▶ **How to complete this task**:
Every line containing the string "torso" should be returned from the records.

▶ **Record extracts**:
+++
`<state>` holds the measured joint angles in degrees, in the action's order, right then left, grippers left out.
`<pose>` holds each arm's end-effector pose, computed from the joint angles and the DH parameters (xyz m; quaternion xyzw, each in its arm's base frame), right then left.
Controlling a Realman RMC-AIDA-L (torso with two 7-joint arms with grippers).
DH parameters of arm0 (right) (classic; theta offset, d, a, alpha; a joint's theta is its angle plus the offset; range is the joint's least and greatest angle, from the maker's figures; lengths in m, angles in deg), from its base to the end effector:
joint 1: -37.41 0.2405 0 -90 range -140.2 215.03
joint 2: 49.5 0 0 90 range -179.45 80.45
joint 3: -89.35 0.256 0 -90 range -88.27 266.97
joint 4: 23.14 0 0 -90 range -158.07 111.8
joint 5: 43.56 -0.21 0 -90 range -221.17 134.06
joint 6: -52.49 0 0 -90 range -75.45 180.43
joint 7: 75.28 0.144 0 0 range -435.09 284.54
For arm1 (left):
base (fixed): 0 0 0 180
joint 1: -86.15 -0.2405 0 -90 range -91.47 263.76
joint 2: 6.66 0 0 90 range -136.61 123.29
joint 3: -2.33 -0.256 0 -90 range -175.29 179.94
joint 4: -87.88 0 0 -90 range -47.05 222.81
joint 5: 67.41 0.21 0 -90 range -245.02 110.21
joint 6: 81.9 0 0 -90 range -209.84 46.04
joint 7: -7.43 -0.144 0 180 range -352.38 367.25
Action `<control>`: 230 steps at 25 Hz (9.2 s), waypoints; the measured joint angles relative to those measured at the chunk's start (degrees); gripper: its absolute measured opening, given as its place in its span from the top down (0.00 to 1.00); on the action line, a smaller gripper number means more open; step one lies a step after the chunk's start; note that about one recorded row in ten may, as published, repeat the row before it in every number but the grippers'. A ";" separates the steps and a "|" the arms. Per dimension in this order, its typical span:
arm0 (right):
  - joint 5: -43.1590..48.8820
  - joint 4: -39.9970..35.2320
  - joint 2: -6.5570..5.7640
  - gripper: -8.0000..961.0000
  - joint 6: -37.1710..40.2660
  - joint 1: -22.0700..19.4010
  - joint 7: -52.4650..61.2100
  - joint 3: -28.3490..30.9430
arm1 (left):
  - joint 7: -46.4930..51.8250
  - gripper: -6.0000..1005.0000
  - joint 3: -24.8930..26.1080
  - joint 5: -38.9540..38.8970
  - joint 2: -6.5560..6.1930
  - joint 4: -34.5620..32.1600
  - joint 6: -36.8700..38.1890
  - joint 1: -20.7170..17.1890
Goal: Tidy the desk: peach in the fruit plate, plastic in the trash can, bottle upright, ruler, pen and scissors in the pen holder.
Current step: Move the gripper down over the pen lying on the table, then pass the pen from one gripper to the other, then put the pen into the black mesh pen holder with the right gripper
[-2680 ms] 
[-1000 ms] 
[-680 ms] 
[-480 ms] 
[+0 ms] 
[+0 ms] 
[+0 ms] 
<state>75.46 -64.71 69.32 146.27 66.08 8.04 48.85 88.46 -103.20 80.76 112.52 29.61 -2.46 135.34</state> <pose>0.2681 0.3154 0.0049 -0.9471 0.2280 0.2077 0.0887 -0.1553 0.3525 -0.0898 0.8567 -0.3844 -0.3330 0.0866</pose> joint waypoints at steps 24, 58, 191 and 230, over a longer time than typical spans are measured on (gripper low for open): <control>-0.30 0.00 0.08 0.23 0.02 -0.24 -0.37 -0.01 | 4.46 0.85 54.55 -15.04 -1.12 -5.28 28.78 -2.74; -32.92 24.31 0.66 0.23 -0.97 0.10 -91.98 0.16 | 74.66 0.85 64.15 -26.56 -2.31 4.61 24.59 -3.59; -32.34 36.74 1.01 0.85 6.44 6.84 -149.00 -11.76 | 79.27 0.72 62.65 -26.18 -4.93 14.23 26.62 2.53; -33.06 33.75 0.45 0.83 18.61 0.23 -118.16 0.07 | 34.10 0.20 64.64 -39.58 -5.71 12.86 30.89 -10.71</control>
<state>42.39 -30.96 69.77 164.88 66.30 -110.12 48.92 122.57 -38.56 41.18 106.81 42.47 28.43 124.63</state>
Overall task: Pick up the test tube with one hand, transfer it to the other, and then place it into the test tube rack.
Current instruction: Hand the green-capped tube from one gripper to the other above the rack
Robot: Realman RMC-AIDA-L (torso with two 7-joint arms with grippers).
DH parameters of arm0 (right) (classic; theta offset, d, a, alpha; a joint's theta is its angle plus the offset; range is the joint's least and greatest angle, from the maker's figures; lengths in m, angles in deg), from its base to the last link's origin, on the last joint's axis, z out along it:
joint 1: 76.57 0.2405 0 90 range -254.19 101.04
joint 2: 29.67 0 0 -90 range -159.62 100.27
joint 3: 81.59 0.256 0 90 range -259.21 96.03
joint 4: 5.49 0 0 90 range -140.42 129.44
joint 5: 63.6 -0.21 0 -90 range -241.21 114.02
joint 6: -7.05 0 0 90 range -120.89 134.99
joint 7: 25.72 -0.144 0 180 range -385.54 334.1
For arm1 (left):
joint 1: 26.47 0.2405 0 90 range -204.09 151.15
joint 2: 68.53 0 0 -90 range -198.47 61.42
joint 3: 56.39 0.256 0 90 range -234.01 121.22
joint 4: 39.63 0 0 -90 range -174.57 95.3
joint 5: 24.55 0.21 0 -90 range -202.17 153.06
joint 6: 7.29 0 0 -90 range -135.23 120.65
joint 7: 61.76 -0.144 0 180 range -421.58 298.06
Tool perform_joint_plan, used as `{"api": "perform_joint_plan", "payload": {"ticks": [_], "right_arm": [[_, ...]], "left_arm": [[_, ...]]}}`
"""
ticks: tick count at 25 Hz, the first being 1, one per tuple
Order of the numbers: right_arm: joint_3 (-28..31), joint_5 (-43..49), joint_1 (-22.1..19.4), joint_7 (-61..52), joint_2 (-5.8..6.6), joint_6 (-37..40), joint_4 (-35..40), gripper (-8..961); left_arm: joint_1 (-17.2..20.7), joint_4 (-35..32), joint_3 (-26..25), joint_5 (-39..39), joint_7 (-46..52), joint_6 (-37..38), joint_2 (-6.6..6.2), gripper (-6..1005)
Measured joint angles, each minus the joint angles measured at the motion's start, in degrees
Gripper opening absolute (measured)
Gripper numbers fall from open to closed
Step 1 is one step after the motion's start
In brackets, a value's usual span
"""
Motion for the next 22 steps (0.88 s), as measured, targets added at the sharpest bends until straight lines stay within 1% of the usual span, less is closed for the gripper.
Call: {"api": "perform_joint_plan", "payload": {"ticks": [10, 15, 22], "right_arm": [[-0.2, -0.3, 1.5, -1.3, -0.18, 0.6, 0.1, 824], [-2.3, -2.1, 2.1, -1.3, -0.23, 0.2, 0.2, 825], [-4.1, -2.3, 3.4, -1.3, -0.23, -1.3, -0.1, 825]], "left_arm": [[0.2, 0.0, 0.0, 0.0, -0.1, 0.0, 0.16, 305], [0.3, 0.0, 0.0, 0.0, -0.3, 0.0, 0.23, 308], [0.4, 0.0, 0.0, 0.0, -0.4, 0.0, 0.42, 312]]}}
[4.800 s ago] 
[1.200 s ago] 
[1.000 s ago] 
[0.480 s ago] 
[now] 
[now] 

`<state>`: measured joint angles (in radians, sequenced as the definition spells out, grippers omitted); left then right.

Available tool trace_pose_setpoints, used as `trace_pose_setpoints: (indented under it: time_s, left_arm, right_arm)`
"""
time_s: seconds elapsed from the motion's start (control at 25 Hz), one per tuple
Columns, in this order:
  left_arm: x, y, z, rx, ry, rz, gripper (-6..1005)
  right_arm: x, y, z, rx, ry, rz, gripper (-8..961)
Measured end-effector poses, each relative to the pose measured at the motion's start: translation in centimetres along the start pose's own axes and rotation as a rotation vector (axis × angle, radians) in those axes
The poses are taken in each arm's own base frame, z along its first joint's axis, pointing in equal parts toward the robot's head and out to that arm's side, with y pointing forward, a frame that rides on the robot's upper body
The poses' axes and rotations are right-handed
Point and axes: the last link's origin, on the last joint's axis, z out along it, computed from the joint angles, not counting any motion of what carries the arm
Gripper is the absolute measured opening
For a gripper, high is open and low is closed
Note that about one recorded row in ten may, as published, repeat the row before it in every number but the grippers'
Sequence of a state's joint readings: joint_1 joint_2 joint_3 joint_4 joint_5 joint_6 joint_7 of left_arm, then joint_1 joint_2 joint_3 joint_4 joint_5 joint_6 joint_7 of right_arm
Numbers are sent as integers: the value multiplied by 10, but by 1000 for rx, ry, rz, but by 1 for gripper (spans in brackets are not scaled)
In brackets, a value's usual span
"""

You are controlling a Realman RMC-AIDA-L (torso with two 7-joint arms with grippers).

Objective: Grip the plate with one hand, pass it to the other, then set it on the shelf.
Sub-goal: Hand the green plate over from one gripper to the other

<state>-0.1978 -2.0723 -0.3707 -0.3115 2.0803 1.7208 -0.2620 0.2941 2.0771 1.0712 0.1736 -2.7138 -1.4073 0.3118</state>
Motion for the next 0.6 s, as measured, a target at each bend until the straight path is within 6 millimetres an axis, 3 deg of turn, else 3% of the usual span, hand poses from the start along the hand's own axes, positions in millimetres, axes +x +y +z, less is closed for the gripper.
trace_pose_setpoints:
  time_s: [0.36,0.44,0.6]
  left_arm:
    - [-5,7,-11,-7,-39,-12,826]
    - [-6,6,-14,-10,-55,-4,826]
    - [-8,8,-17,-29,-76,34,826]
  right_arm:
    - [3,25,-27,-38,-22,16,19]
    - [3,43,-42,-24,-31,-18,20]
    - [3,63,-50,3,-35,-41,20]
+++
▶ **Output**:
Controlling a Realman RMC-AIDA-L (torso with two 7-joint arms with grippers).
Robot: Realman RMC-AIDA-L (torso with two 7-joint arms with grippers).
You are controlling a Realman RMC-AIDA-L (torso with two 7-joint arms with grippers).

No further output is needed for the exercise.